WORK TO BE COMPLETED: Once you find the line containing "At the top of" in the data below, copy it and each following line exactly, up to and including the line containing "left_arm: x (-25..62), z", and nothing else.

*****

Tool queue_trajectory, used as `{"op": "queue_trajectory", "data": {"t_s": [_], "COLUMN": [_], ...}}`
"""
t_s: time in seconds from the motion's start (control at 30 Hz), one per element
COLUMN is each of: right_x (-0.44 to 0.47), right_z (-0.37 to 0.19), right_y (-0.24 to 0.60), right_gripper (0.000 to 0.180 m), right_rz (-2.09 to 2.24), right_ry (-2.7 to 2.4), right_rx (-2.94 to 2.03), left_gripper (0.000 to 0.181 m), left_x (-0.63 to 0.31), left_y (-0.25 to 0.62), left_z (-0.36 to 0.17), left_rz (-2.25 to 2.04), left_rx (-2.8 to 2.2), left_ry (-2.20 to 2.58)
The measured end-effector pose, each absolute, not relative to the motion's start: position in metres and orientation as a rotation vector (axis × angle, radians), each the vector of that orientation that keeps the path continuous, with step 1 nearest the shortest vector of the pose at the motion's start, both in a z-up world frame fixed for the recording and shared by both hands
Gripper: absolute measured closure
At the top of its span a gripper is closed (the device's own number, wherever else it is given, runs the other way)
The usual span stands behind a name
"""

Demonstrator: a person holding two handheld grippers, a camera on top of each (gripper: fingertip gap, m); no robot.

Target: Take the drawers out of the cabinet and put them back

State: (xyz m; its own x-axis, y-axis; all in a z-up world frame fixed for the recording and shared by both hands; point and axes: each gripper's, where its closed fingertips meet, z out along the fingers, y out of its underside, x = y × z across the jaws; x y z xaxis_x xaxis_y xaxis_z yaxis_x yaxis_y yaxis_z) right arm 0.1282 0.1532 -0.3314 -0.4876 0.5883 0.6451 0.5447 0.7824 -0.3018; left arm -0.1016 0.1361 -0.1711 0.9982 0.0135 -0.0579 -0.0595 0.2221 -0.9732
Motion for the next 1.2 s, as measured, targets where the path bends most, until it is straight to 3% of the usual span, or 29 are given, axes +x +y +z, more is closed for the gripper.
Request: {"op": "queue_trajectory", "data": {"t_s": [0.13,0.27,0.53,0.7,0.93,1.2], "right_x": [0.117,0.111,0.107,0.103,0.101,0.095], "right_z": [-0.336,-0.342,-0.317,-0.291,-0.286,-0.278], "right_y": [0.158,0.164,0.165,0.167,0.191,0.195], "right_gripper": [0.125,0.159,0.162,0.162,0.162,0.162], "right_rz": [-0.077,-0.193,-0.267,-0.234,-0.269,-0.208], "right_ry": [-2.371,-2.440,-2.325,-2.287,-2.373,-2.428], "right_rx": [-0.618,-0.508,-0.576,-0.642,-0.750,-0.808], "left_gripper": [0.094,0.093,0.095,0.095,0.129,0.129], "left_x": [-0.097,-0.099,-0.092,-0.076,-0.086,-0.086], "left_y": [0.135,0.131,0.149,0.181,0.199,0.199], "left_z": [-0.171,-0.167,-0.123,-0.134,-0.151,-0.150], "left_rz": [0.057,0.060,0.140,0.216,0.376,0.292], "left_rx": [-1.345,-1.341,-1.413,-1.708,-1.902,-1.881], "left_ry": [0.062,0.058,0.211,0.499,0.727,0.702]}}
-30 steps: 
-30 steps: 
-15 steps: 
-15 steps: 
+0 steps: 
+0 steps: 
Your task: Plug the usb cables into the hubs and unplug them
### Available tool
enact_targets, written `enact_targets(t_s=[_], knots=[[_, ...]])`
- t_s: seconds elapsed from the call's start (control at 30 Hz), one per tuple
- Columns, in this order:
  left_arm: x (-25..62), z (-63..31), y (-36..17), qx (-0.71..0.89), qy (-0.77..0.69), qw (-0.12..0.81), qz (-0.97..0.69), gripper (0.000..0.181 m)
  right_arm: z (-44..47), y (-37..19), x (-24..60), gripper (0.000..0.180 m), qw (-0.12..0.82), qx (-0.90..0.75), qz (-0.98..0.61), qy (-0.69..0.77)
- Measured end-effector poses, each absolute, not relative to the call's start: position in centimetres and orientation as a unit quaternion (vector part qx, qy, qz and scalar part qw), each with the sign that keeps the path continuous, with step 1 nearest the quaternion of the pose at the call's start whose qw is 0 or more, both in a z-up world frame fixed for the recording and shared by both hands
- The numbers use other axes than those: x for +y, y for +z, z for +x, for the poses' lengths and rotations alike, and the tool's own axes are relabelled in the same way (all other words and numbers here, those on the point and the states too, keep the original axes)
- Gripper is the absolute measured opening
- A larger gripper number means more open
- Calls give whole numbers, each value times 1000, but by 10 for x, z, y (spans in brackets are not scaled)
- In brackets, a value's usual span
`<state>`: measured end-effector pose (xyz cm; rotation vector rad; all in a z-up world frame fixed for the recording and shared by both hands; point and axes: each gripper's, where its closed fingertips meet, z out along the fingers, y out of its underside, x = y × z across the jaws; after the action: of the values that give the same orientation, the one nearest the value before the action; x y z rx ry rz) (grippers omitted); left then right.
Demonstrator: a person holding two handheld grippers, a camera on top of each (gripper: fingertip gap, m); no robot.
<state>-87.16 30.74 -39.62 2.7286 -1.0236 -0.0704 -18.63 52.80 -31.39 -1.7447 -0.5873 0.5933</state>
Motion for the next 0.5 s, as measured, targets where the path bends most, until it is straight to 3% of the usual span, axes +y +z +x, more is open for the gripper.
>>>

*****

SOLUTION FOR THIS TASK:
At the top of its span a gripper is closed (the device's own number, wherever else it is given, runs the other way)
The usual span stands behind a name
"""

Demonstrator: a person holding two handheld grippers, a camera on top of each (gripper: fingertip gap, m); no robot.

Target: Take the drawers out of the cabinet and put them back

State: (xyz m; its own x-axis, y-axis; all in a z-up world frame fixed for the recording and shared by both hands; point and axes: each gripper's, where its closed fingertips meet, z out along the fingers, y out of its underside, x = y × z across the jaws; x y z xaxis_x xaxis_y xaxis_z yaxis_x yaxis_y yaxis_z) right arm 0.1282 0.1532 -0.3314 -0.4876 0.5883 0.6451 0.5447 0.7824 -0.3018; left arm -0.1016 0.1361 -0.1711 0.9982 0.0135 -0.0579 -0.0595 0.2221 -0.9732
Motion for the next 1.2 s, as measured, targets where the path bends most, until it is straight to 3% of the usual span, or 29 are given, axes +x +y +z, more is closed for the gripper.
Request: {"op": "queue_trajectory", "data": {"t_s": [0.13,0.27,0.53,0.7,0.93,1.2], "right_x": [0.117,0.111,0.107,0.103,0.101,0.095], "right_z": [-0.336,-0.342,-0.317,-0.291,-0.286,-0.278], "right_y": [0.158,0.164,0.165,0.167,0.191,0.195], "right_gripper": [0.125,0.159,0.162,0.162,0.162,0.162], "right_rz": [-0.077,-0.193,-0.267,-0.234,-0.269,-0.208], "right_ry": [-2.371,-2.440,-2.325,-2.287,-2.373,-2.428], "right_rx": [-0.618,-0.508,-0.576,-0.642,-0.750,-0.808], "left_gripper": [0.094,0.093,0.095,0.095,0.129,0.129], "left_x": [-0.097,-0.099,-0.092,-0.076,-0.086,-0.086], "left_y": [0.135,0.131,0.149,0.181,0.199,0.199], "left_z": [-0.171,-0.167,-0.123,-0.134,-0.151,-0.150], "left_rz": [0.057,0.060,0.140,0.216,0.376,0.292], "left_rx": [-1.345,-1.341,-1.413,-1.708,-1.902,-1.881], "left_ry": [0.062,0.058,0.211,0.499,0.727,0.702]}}
-30 steps: 
-30 steps: 
-15 steps: 
-15 steps: 
+0 steps: 
+0 steps: 
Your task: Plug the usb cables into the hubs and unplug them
### Available tool
enact_targets, written `enact_targets(t_s=[_], knots=[[_, ...]])`
- t_s: seconds elapsed from the call's start (control at 30 Hz), one per tuple
- Columns, in this order:
  left_arm: x (-25..62), z (-63..31), y (-36..17), qx (-0.71..0.89), qy (-0.77..0.69), qw (-0.12..0.81), qz (-0.97..0.69), gripper (0.000..0.181 m)

The output contains nothing further.